Miklós István
Department of Statistics, University of Oxford, Oxford, UK.
Bioinformatics. 2003 Oct;19 Suppl 2:ii130-7. doi: 10.1093/bioinformatics/btg1070.
As more and more genomes have been sequenced, genomic data is rapidly accumulating. Genome-wide mutations are believed more neutral than local mutations such as substitutions, insertions and deletions, therefore phylogenetic investigations based on inversions, transpositions and inverted transpositions are less biased by the hypothesis on neutral evolution. Although efficient algorithms exist for obtaining the inversion distance of two signed permutations, there is no reliable algorithm when both inversions and transpositions are considered. Moreover, different type of mutations happen with different rates, and it is not clear how to weight them in a distance based approach.

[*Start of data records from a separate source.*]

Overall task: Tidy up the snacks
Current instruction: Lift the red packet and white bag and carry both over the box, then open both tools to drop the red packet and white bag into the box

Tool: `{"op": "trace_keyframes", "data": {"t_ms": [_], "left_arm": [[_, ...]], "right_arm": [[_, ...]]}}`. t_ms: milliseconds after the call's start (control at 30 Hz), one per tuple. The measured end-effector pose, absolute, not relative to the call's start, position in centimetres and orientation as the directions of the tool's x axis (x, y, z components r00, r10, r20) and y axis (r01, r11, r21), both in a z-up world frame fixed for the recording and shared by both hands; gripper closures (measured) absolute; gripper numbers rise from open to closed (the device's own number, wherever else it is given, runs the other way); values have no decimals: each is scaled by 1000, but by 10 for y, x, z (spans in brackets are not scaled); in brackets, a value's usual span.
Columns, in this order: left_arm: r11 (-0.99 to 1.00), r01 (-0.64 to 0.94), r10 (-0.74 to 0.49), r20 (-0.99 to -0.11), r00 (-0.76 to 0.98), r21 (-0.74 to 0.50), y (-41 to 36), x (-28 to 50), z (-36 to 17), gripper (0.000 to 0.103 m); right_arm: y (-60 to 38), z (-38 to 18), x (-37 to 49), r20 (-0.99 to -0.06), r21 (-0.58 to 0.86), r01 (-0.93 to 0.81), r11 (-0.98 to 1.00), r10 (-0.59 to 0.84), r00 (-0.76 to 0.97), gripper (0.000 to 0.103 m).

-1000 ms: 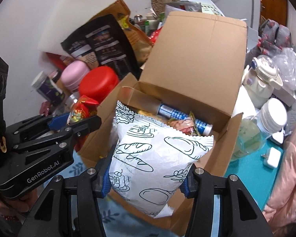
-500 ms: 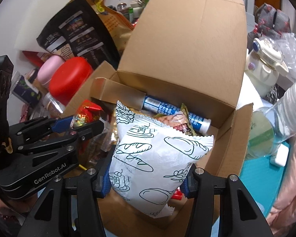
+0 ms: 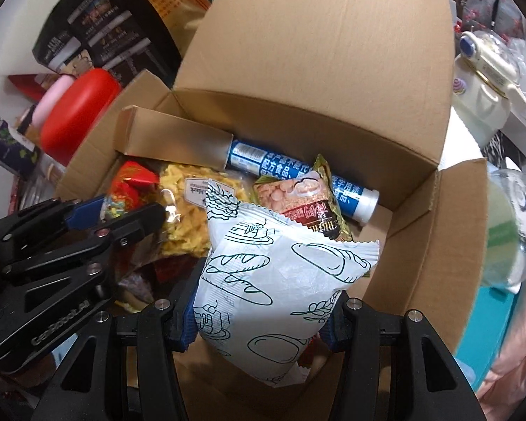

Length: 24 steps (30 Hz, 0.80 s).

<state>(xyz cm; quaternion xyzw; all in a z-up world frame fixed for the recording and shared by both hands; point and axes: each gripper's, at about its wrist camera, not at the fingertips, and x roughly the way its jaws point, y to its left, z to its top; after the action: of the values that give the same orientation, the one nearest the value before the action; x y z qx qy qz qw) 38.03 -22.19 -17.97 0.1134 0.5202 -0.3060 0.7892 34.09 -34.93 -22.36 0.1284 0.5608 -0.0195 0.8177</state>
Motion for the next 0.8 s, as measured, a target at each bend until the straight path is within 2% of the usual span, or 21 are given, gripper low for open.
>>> {"op": "trace_keyframes", "data": {"t_ms": [133, 467, 567, 800], "left_arm": [[797, 586, -364, -892, 269, -149, -221, 380, -183, 71], [832, 546, -305, -903, 304, -97, -210, 368, -178, 72], [859, 495, -297, -917, 267, -134, -201, 368, -184, 72], [879, 461, -273, -921, 276, -122, -194, 364, -185, 72]], "right_arm": [[-344, -231, 346, -942, 140, 155, 978, 83, 326, 50], [-346, -228, 344, -930, 157, 144, 977, 97, 356, 49], [-347, -225, 342, -931, 148, 144, 978, 88, 354, 49], [-346, -216, 335, -926, 133, 126, 983, 78, 369, 46]]}}
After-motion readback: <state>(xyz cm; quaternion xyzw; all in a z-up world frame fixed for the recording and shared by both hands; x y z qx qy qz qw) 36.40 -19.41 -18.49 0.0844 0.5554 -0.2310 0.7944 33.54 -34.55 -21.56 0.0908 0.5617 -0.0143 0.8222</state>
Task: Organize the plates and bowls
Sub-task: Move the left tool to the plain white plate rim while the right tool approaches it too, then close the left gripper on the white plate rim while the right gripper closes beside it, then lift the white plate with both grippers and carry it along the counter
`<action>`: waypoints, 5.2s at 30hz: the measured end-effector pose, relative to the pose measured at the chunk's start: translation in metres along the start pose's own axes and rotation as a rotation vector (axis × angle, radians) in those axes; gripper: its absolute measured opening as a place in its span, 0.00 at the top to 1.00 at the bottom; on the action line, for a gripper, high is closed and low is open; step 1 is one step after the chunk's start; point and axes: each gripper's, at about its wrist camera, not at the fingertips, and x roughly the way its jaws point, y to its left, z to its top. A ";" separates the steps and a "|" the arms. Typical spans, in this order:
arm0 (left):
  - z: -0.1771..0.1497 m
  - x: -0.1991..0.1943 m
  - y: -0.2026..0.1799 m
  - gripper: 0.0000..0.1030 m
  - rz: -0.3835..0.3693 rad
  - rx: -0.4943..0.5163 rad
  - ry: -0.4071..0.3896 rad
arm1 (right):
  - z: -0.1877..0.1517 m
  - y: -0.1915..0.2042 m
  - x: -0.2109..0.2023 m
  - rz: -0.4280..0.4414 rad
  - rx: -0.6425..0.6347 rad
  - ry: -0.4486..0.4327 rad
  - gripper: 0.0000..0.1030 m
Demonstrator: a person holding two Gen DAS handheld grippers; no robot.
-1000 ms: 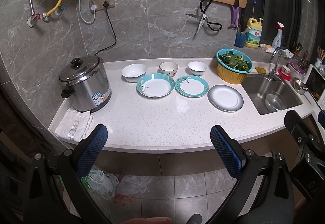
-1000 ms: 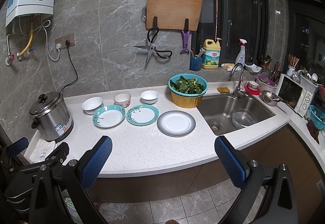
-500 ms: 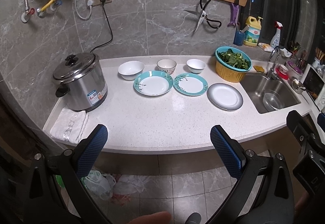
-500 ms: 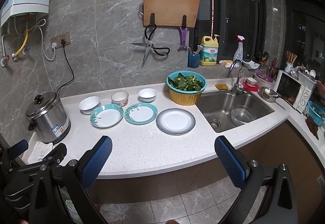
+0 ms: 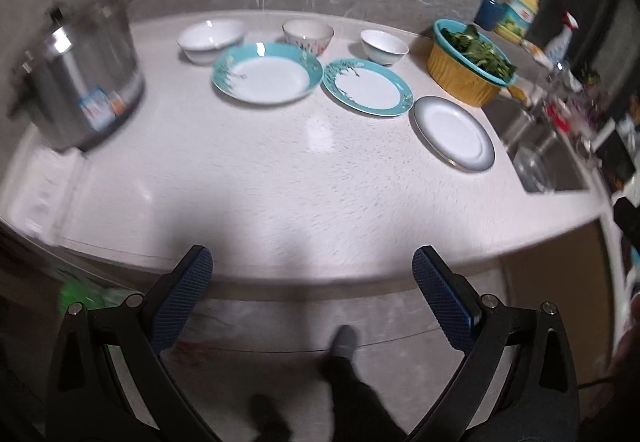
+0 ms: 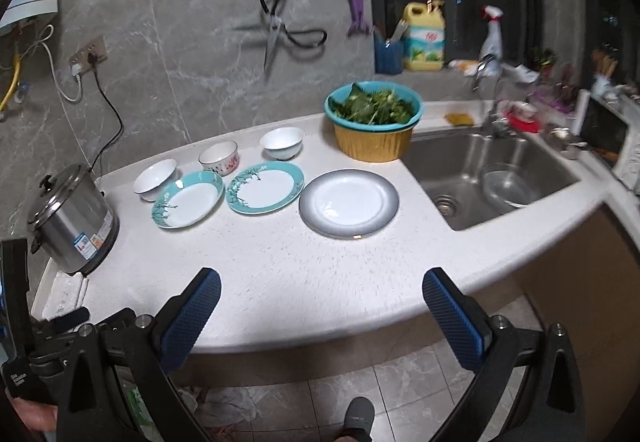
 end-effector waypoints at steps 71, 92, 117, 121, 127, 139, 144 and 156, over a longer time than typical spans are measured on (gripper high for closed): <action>0.196 0.365 -0.213 0.73 -0.133 -0.050 0.339 | 0.132 -0.175 0.419 0.538 -0.148 0.629 0.80; 0.182 0.351 -0.206 0.77 -0.123 -0.060 0.312 | 0.121 -0.170 0.404 0.501 -0.187 0.617 0.80; 0.136 0.316 -0.181 0.77 -0.093 -0.141 0.291 | 0.107 -0.137 0.366 0.522 -0.310 0.602 0.81; 0.134 0.309 -0.174 0.77 -0.091 -0.147 0.295 | 0.106 -0.132 0.359 0.526 -0.315 0.601 0.81; 0.124 0.299 -0.156 0.77 -0.085 -0.175 0.319 | 0.098 -0.122 0.354 0.541 -0.326 0.626 0.81; 0.120 0.298 -0.136 0.78 -0.075 -0.230 0.375 | 0.092 -0.104 0.361 0.531 -0.291 0.688 0.81; 0.125 0.296 -0.133 0.78 -0.071 -0.238 0.405 | 0.094 -0.097 0.362 0.517 -0.295 0.718 0.80; 0.132 0.262 -0.103 0.77 -0.052 -0.259 0.435 | 0.099 -0.067 0.348 0.519 -0.318 0.773 0.80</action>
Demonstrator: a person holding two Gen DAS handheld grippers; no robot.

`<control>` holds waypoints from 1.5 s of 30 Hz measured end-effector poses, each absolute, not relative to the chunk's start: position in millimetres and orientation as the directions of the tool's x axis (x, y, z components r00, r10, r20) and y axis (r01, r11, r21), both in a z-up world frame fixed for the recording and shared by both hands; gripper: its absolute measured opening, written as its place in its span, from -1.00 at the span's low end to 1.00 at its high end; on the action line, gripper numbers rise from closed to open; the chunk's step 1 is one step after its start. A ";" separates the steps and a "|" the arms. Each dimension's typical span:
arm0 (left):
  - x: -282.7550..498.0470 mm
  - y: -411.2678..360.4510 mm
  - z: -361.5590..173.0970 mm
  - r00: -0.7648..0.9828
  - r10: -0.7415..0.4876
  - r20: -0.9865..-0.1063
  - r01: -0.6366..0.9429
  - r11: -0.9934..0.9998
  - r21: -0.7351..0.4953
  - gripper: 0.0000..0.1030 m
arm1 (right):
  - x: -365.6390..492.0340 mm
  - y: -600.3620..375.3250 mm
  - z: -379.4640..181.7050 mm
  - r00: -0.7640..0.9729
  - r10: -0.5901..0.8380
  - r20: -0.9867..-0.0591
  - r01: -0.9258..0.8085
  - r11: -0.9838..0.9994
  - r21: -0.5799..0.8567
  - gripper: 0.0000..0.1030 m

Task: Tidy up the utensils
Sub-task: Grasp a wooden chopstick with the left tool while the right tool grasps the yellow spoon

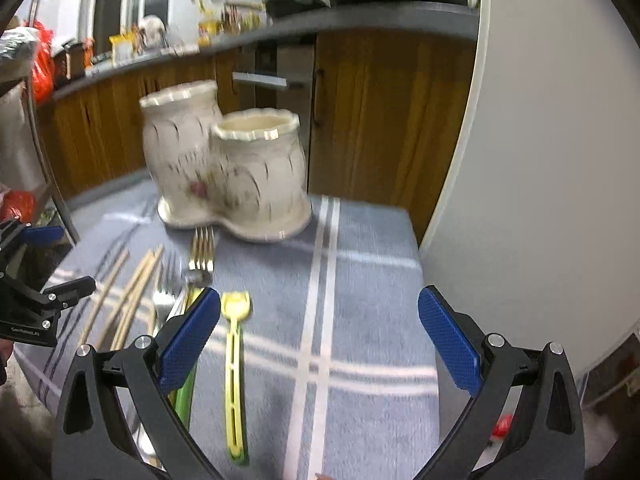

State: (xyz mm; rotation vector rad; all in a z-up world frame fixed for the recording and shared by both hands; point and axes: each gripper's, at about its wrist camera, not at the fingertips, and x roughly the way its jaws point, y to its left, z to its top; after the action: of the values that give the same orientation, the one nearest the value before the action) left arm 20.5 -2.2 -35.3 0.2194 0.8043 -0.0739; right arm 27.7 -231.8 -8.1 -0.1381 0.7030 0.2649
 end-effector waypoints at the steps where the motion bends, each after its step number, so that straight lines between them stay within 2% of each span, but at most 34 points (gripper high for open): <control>1: 20.3 -2.0 -34.9 0.691 0.026 -0.723 0.145 0.974 0.174 0.90 | 28.4 -231.2 -9.8 0.721 0.201 -0.663 -0.296 0.955 -0.032 0.90; 6: 22.0 0.3 -42.5 0.639 0.026 -0.769 0.144 0.978 0.153 0.90 | 31.2 -219.2 -18.8 0.664 0.220 -0.715 -0.338 0.941 -0.024 0.88; 15: 18.0 -5.5 -55.3 0.571 0.019 -0.821 0.148 0.981 0.125 0.82 | 34.2 -204.7 -46.7 0.526 0.243 -0.815 -0.389 0.921 0.024 0.47; 23: 23.8 0.9 -52.2 0.525 -0.060 -0.849 0.127 0.992 0.008 0.29 | 31.7 -196.8 -48.9 0.505 0.252 -0.825 -0.441 0.898 0.005 0.13; 25: 24.1 0.6 -50.6 0.514 -0.068 -0.855 0.124 0.992 -0.004 0.25 | 32.7 -194.6 -50.5 0.498 0.253 -0.830 -0.450 0.893 0.003 0.06; 28: 26.9 -4.9 -52.1 0.514 -0.041 -0.857 0.133 0.991 0.033 0.21 | 34.3 -191.9 -51.5 0.480 0.265 -0.836 -0.460 0.888 0.018 0.06; 37: 25.0 -7.4 -50.3 0.497 -0.086 -0.864 0.167 0.986 -0.002 0.19 | 35.2 -189.4 -60.4 0.436 0.278 -0.856 -0.485 0.874 0.036 0.06; 38: 24.8 -8.7 -50.9 0.500 -0.080 -0.862 0.174 0.985 0.010 0.19 | 35.2 -189.3 -60.7 0.442 0.277 -0.853 -0.486 0.873 0.031 0.03; 39: 25.1 -9.1 -51.1 0.503 -0.079 -0.861 0.177 0.984 0.013 0.18 | 35.4 -189.0 -60.3 0.448 0.271 -0.852 -0.484 0.875 0.023 -0.12; 40: 25.6 -9.9 -51.4 0.505 -0.079 -0.859 0.177 0.984 0.014 0.15 | 36.3 -188.9 -59.7 0.449 0.272 -0.851 -0.484 0.875 0.024 -0.31; 42: 28.7 -10.6 -51.4 0.517 -0.069 -0.853 0.176 0.984 0.027 -0.06 | 37.9 -188.8 -59.2 0.451 0.276 -0.848 -0.486 0.873 0.025 -0.51; 44: 32.1 -10.9 -51.1 0.528 -0.063 -0.847 0.178 0.983 0.038 -0.43 | 37.8 -187.3 -59.1 0.453 0.279 -0.847 -0.495 0.869 0.021 -0.62; 45: 33.6 -10.9 -51.2 0.533 -0.060 -0.844 0.181 0.982 0.045 -0.48 | 37.4 -186.4 -59.0 0.452 0.283 -0.846 -0.499 0.866 0.022 -0.68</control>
State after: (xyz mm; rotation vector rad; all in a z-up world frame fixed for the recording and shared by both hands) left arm 33.6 -10.9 -51.2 0.1323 0.9986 -0.1438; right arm 37.4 -186.4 -59.0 -0.2436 0.9905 0.4886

We introduce a Markov Chain Monte Carlo method to genome rearrangement based on a stochastic model of evolution, which can estimate the number of different evolutionary events needed to sort a signed permutation. The performance of the method was tested on simulated data, and the estimated numbers of different types of mutations were reliable. Human and Drosophila mitochondrial data were also analysed with the new method. The mixing time of the Markov Chain is short both in terms of CPU times and number of proposals.
The source code in C is available on request from the author.
随着越来越多的基因组被测序,基因组数据正在迅速积累。全基因组突变被认为比诸如替换、插入和缺失等局部突变更具中性,因此基于倒位、转座和反向转座的系统发育研究受中性进化假设的影响较小。尽管存在用于获取两个有符号排列的倒位距离的有效算法,但在同时考虑倒位和转座时,却没有可靠的算法。此外,不同类型的突变以不同的速率发生,并且不清楚如何在基于距离的方法中对它们进行加权。
我们基于一种随机进化模型,引入了一种用于基因组重排的马尔可夫链蒙特卡罗方法,该方法可以估计将一个有符号排列排序所需的不同进化事件的数量。该方法的性能在模拟数据上进行了测试,并且估计的不同类型突变的数量是可靠的。还使用这种新方法分析了人类和果蝇的线粒体数据。马尔可夫链的混合时间在CPU时间和提议数量方面都很短。
可根据作者要求提供C语言的源代码。